From: Robert Brunner (rbrunner_at_illinois.edu)
Date: Wed Nov 26 2008 - 15:21:58 CST
There are two issues here, the sequential performance and the parallel
scaling. Compiler issues could certainly lead to poor performance
relative to your AMD cluster, but shouldn't affect the performance on
multiple processors relative to single-core speed. That's more a
consequence of how fast inter-processor communication is, and whether
there is enough work per processor to amortize the communication cost.
It looks like your +p1 time on the Mac would be roughly 124 min/ps,
and around 112 min/ps on your AMD cluster. I'm just scaling your 8-
core results on AMD and your 2-core results on the Mac, so those are
probably pretty far off, but they indicate roughly-equivalent
sequential performance. I'd try the 1-core test on each system to
check for differences there.
The bigger problem is the poor scaling. You should be able to scale
pretty well to 8 cores, if you have enough atoms per processor. How
many atoms are in your system?
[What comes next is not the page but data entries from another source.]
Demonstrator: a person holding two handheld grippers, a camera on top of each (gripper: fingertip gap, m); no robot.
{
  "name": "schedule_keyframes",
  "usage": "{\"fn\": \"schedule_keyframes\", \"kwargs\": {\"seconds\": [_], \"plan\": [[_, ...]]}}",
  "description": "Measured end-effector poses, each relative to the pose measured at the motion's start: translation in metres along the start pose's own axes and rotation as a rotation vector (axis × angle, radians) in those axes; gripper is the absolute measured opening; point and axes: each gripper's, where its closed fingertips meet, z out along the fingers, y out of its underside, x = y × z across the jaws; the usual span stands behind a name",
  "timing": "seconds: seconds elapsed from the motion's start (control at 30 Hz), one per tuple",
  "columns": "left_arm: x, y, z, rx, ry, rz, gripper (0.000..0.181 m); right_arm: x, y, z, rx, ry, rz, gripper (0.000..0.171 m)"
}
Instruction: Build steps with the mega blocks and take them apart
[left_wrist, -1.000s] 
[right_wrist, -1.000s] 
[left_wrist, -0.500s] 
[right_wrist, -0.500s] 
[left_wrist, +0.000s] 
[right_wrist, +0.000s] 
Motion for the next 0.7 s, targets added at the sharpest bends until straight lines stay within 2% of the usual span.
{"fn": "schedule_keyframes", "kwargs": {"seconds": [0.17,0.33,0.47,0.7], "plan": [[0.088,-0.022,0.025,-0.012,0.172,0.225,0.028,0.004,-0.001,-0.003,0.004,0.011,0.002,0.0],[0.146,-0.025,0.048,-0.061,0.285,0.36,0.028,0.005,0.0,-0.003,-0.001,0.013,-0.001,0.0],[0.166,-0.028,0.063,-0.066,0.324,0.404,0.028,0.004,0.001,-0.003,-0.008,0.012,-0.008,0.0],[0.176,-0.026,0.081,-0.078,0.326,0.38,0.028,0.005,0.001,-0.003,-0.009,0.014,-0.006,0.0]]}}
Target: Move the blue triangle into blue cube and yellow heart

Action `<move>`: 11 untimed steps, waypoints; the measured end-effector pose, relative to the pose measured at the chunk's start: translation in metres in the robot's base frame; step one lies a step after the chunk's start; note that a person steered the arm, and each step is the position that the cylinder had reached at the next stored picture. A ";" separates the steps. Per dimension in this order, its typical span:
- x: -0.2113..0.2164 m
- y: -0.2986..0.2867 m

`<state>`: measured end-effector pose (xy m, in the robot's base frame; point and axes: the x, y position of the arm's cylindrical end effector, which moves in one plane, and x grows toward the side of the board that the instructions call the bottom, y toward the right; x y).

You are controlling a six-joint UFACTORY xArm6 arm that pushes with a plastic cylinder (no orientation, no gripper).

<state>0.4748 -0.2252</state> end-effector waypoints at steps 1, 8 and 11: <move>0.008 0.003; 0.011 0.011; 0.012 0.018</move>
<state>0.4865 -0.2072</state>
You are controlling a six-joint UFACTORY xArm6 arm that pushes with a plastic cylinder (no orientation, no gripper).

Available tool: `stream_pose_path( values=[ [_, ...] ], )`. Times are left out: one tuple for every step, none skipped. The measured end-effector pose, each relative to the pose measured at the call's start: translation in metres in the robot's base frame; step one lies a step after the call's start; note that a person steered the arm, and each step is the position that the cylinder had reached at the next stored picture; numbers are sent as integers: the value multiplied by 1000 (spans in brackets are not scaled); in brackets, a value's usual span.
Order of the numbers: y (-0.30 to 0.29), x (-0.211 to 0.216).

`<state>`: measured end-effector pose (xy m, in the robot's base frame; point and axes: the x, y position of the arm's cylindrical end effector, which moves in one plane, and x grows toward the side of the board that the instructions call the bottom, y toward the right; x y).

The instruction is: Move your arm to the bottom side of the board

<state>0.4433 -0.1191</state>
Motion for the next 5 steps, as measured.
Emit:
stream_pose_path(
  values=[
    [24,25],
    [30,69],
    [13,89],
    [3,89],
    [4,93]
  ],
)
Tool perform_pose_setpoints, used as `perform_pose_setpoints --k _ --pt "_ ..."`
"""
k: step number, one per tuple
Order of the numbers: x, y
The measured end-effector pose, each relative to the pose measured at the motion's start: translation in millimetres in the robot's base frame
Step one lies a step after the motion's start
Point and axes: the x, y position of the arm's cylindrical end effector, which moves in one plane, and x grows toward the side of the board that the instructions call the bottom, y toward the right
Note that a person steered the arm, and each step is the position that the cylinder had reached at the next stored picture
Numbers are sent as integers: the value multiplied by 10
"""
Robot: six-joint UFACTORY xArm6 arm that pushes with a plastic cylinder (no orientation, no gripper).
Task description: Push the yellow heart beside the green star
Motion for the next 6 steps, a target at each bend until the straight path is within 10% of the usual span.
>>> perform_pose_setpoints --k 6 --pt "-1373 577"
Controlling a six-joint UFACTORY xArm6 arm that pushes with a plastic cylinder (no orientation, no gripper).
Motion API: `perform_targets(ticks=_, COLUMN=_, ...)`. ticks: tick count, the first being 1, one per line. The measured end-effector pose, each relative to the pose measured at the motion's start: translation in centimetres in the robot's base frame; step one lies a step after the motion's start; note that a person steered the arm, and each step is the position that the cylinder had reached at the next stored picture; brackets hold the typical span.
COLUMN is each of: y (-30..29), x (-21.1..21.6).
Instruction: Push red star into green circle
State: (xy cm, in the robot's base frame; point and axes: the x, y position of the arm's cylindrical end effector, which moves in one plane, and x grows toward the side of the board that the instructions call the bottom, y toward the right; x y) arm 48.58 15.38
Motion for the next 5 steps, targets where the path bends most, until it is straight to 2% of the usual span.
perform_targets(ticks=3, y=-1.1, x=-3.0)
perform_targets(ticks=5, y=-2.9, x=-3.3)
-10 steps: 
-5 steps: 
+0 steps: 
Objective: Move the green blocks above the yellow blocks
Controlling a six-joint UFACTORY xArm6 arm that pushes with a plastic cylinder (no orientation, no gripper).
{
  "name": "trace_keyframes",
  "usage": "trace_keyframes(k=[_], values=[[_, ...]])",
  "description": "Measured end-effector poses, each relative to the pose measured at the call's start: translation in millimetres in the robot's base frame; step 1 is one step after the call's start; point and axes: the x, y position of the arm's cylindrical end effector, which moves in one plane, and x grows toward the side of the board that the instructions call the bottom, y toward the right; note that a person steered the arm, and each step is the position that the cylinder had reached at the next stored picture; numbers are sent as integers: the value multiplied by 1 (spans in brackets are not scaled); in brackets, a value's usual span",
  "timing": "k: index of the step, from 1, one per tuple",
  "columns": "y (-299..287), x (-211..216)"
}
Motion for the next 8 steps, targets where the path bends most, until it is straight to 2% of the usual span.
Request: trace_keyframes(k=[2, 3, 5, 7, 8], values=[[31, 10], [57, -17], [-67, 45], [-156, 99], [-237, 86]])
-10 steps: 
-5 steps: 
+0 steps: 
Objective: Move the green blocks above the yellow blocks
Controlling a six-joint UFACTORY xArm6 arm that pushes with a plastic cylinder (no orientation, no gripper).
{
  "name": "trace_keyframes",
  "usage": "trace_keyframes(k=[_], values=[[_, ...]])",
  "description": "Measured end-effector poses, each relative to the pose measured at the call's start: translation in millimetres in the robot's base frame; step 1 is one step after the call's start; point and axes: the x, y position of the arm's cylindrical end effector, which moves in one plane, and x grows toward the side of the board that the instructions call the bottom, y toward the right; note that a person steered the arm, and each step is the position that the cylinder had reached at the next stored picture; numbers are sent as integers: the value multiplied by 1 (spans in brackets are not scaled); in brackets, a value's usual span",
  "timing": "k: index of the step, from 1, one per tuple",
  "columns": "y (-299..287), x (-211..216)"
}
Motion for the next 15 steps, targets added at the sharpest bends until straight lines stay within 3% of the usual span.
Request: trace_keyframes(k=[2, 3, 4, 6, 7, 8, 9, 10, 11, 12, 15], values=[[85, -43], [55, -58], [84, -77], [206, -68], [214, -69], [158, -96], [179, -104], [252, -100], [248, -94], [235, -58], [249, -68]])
If you have more than 100 or so atoms
per core, you should be okay.
Check for system resource being used by other processes. On your 8-
core run, how much memory is being used by each NAMD process? How much
is free? Are there any other background processes using the CPU a lot?
The command-line utility top can tell you this, or look at the
Activity Monitor application.
You can't control the number of patches that finely, since its a
geometric factor derived from your cutoff and margin. You can change
the margin and perhaps increase or decrease the dimension of the patch
grid, but that will change the number of patches by more than 1 (ie.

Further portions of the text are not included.